Unread postby Polygot2017 » Mon Sep 18, 2017 5:51 pm

So I've decided to learn all the verb tenses in Gàidhlig, and I'm putting them all into a 'cheat sheet' that I'm making with a spreadsheet so that I can easily reference everything and make it easier to learn.

Anyway, my first question is: I've been reading about how to get all the tenses in Gàidhlig, and most sources say that you need to start with the command form (imperative) of the verb, i.e. the form of the verb you'll find in the dictionary, and that you can get all the other tenses by manipulating this form. I.e. unlike in English, you do not start by looking up the infinitive ('to' form) of the verb, but start with the command form (imperative) instead. Have I understood this correctly? If so, good so far, if not please correct me, because the next bit I'm going to write seems to contradict what I've read...

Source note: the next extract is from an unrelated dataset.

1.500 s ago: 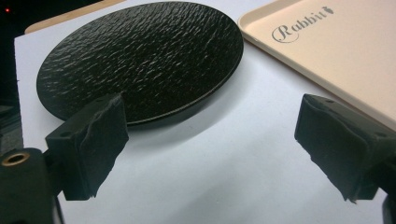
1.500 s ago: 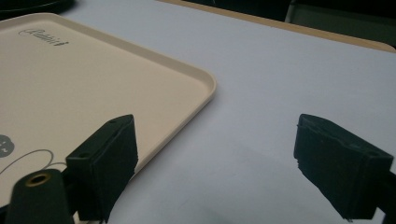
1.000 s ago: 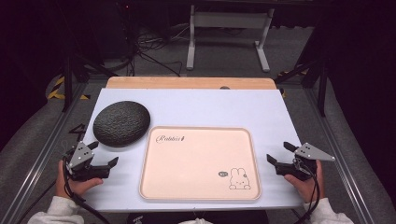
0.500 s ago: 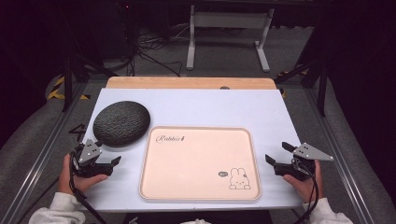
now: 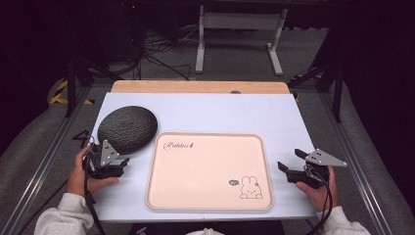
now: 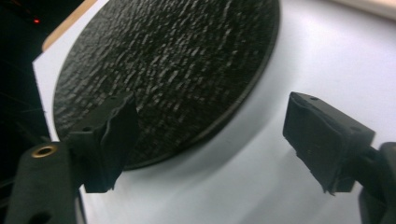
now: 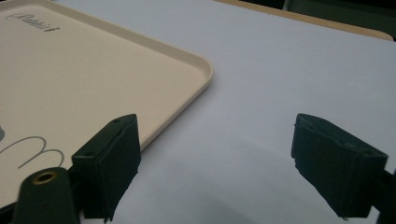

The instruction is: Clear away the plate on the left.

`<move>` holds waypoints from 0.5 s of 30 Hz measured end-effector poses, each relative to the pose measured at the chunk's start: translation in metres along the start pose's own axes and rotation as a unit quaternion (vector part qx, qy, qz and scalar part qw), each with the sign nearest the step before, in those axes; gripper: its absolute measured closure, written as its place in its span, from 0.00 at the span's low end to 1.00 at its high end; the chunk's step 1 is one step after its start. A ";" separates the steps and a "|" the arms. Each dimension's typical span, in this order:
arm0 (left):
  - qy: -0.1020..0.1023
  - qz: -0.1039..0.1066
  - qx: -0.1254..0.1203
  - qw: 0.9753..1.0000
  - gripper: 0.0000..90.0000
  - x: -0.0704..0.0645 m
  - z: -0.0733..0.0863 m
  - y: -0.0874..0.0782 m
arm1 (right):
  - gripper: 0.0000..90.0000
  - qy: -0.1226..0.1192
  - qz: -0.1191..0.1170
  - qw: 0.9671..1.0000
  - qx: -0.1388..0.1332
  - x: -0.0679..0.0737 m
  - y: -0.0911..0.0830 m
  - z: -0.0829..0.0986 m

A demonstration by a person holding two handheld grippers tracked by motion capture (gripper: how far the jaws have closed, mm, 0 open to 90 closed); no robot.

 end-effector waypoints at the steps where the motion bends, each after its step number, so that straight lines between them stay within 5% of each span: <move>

What about tenses that use verbal nouns, such as the present tense with Tha, the past with Bha, etc? These are not formed by starting out with the imperative, but instead use the verbal noun. I don't see the verbal noun listed in the dictionary alongside the infinitive form. Is there a way to get the verbal noun form by starting out with the imperative form and changing it? If not, why do most sources tell you to start out with the command form? Or do I need to type into the dictionary the verb with 'ing' on the end to find out the verbal noun, or where can I find out the verbal noun forms?

I am using the dictionary on learngaelic.net, which seems very comprehensive.

So, as I understand it, in order to learn all possible verb tenses in Gàidhlig, one needs to learn BOTH the imperative form and the verbal noun form, which can then be used to form whatever tense you require. Is this correct or am I missing something?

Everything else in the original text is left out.